Книга эта написана человеком, который давно не живет в Москве и занимает по отношению к московской культуре место стороннего наблюдателя. Такая позиция имеет свои недостатки и свои достоинства. Я отдаю себе отчет в том, насколько нюансы происходящего на моей родине ускользают от моего внимания и понимания. Но именно для этой книги удаленность точки зрения имеет свои преимущества. Я не претендую на анализ богатства культурной жизни столицы. Меня интересовало особое культурное формирование, которое я называю парком культуры. Это пронизанное активностью культурной индустрии пространство городской среды, в котором происходит интегрирование искусства и досуга в рамках единого стиля жизни. Для меня поэтому был важен взгляд издалека, позволяющий охватить весь этот «парк» как некое единство и стилевую однородность. То, что вблизи, с точки зрения антагонистов, часто выглядит как диаметральная полярность, издалека обнаруживает черты сходства и даже неразличимости. А тема неразличимости занимает ниже важное место.
В книге есть лишь пара авторов, творчество которых подвергается сколько-нибудь объемному анализу. Это акционист Павленский, но главным образом – поэт и эссеист Мария Степанова с ее книгой «Памяти памяти». «Памяти памяти» была выбрана мною в качестве специального оптического прибора, позволяющего перейти от удаленной позиции наблюдателя к приближенной, по нескольким причинам. Во-первых, это незаурядное произведение, которое сразу же после публикации стало объектом восхищения для культурного содружества. Этот восторженный прием свидетельствовал о том, что книга отразила глубинные предпочтения и чаяния московского образованного слоя.
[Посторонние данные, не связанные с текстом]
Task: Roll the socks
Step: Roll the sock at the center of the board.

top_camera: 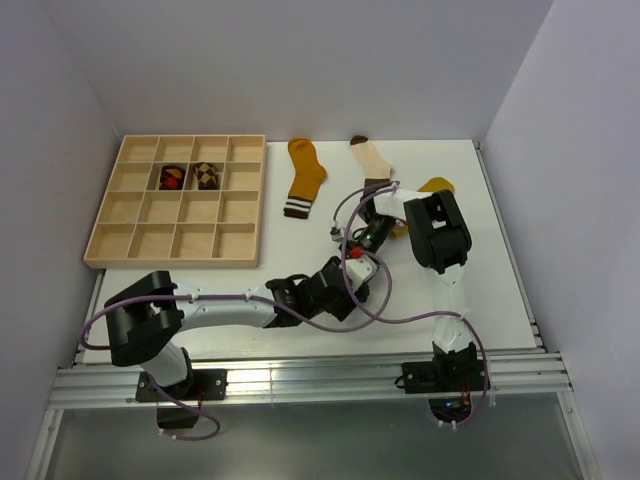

Именно поэтому мне показалось, что она может быть использована в качестве аналитического микроскопа. Во-вторых, эта книга несомненно выделяется из нынешней российской литературы глубиной и артикулированностью рефлексии по поводу прошлого и памяти. Я не уверен, что все в книге удалось, но она заставляет думать о поднятых в ней проблемах и вызывает на диалог. А это сегодня случается редко. Появлению целого ряда важных для меня тем (постпамять, документы и монументы) на страницах «Парка культуры» я обязан труду Степановой. Хочу попросить у Маши Степановой, поклонником которой я издавна являюсь, прощения за бесцеремонное использование ее текста в своих корыстных авторских целях. Я понимаю, что «Памяти памяти» заслуживает более всестороннего и менее тенденциозного разбора.
Наконец, следует объяснить, почему «Парк культуры» в основном сосредоточен на анализе московской, а не общероссийской культурной ситуации. Дело в том, что именно в Москве произошло своего рода «обуржуазивание» культуры, ее отход от идеологии, политики и радикализма. Этот процесс принципиально важен для складывания парка культуры как определенной зоны, где искусство входит в общий комплекс с поведением и стилем жизни. Я называю этот процесс тотальной эстетизацией и деполитизацией. Конечно, описанное мной явление в более фрагментарной форме имеет место и в других больших городах, но нигде оно не представлено так полно, как в Москве. Речь идет именно о столичной культуре, о тех людях, которые собираются в московских интеллектуальных «клубах», ездят за границу, посещают разнообразные биеннале и фестивали, осваивают утонченности международной кухни, мнят себя ценителями вин, умеют отличать Comme des Gargons от Rick Owens и не пропускают модных премьер и вернисажей. По сравнению с Москвой в Питере культурный слой все еще во многом живет по старому образцу богемы и способен к идейному и поведенческому радикализму. Не случайно Петр Павленский – продукт питерской, а не московской культуры, а такие явления, как Pussy Riot или группа «Война», совершенно исчезли с московского горизонта.